■ ASSIGNED TASK: Below this line is a set of entries; quote exactly the lines from the line that contains "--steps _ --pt" to the line that contains "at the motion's", both lines included.

- - - - -

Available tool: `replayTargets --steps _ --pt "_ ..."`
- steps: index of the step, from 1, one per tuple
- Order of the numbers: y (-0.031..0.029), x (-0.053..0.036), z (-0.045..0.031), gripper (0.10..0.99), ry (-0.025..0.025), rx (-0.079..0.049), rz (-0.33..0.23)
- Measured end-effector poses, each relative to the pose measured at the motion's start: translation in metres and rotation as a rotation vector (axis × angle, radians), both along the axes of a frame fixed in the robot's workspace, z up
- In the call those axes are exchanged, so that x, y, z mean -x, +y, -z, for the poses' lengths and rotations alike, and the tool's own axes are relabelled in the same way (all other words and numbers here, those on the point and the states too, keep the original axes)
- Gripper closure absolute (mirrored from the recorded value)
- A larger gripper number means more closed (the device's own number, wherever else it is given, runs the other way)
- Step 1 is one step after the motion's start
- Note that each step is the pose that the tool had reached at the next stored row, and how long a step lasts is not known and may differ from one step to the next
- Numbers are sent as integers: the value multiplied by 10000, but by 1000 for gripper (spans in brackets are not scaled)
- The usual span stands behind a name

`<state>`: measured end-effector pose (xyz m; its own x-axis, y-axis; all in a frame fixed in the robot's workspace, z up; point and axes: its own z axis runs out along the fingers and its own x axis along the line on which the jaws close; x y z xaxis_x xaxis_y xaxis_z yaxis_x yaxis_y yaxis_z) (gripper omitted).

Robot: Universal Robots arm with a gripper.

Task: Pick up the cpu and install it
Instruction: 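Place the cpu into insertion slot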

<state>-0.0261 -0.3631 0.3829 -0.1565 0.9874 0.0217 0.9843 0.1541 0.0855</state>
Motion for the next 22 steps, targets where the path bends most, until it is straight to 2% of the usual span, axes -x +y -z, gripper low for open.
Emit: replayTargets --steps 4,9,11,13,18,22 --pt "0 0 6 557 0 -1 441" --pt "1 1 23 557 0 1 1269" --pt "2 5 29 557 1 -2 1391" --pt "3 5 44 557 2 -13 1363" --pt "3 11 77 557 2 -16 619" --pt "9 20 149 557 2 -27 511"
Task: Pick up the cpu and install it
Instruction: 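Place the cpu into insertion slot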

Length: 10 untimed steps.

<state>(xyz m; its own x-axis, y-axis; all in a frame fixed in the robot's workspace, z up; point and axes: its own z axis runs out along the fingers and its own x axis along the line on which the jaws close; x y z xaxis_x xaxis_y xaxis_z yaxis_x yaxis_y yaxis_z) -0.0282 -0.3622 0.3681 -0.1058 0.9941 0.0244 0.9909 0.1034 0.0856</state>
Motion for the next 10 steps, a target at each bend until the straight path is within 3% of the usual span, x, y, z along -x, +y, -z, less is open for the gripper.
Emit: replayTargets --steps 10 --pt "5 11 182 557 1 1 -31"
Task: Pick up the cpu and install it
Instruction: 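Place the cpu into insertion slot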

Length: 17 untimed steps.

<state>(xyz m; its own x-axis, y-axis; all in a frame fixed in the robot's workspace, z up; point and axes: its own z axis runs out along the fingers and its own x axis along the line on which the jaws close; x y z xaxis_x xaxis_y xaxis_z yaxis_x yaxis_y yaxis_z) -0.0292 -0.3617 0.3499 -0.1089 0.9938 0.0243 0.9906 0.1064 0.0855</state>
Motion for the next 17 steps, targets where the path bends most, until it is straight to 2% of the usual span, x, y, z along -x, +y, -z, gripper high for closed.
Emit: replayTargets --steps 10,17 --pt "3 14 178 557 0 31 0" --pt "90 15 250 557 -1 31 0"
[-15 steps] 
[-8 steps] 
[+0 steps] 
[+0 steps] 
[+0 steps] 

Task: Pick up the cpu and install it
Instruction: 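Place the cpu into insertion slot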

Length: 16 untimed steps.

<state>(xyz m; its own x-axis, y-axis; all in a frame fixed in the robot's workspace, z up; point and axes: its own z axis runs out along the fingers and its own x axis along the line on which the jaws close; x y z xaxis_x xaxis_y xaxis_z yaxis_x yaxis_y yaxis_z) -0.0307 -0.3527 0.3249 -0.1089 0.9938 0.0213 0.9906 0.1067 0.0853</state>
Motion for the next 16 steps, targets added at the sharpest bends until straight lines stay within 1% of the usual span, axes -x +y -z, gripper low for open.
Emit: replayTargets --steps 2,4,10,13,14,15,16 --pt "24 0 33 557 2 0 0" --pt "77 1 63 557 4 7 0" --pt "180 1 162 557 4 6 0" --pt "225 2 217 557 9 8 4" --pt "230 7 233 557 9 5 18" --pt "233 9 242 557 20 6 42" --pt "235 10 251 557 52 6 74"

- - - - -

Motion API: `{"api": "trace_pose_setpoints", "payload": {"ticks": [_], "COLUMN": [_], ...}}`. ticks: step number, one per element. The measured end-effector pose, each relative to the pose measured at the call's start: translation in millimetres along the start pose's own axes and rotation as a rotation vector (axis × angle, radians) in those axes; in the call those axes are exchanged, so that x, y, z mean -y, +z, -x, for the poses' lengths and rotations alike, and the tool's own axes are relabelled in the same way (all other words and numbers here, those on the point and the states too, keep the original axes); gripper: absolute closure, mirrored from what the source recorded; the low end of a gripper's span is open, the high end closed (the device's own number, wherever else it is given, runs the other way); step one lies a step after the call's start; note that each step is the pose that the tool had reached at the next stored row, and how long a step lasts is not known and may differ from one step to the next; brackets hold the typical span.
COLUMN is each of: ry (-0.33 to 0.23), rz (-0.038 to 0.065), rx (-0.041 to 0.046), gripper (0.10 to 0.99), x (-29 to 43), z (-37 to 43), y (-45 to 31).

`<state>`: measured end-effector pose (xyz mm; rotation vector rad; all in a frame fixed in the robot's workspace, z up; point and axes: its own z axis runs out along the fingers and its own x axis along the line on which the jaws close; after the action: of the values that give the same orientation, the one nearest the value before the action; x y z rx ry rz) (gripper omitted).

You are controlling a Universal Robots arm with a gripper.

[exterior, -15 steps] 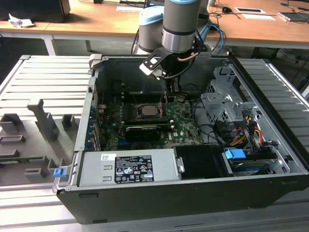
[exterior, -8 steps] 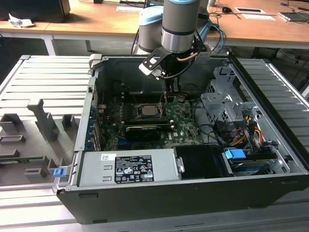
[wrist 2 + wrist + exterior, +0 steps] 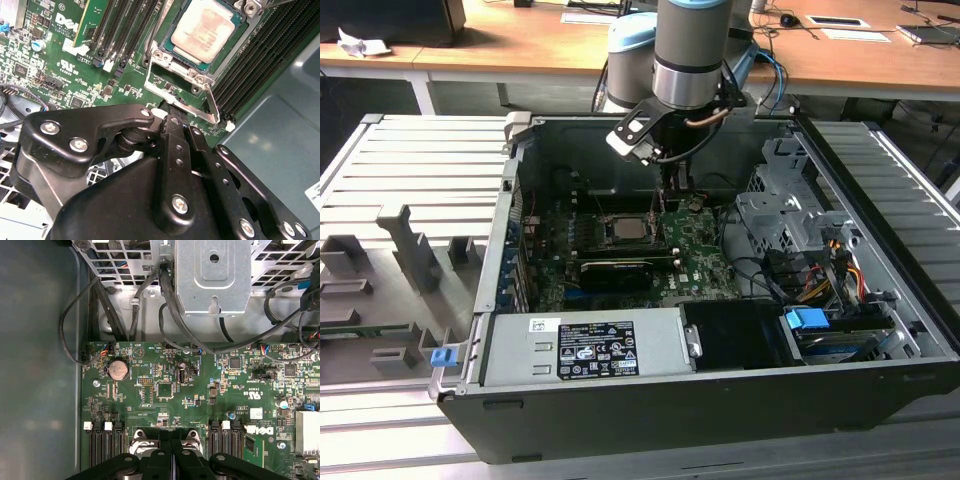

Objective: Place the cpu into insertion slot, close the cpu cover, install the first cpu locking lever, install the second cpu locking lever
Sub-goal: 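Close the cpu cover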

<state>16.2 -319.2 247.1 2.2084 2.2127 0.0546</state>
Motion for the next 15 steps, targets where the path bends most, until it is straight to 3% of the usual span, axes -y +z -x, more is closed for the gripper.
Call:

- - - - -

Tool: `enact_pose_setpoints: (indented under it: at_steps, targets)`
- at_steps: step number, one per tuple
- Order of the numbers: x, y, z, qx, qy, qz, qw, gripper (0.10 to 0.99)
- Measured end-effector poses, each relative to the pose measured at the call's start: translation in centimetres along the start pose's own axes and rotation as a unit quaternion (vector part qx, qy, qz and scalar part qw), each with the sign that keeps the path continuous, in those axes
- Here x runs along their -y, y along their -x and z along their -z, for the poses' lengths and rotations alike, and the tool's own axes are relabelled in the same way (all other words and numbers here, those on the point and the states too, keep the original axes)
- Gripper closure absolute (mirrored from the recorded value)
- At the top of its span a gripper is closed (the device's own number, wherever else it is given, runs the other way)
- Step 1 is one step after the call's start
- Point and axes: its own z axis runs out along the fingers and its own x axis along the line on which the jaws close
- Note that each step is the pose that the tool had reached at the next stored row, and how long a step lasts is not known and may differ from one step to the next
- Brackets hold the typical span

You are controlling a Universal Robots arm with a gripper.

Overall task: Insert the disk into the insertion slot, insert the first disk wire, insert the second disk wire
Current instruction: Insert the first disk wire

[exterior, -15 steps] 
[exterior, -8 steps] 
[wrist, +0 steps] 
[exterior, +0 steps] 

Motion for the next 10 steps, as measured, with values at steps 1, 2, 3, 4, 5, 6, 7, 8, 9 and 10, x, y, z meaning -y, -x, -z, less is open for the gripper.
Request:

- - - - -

■ RESPONSE AREA:
Available tool: `replayTargets --steps _ --pt "_ ..."`
- steps: index of the step, from 1, one per tuple
- Order of the numbers: y (-0.031..0.029), x (-0.053..0.036), z (-0.045..0.031), gripper (0.10..0.99), ry (-0.025..0.025), rx (-0.079..0.049), rz (-0.33..0.23)
- Measured end-effector poses, each relative to the pose measured at the motion's start: translation in metres and rotation as a rotation vector (axis × angle, radians), both along the axes of a frame fixed in the robot's workspace, z up

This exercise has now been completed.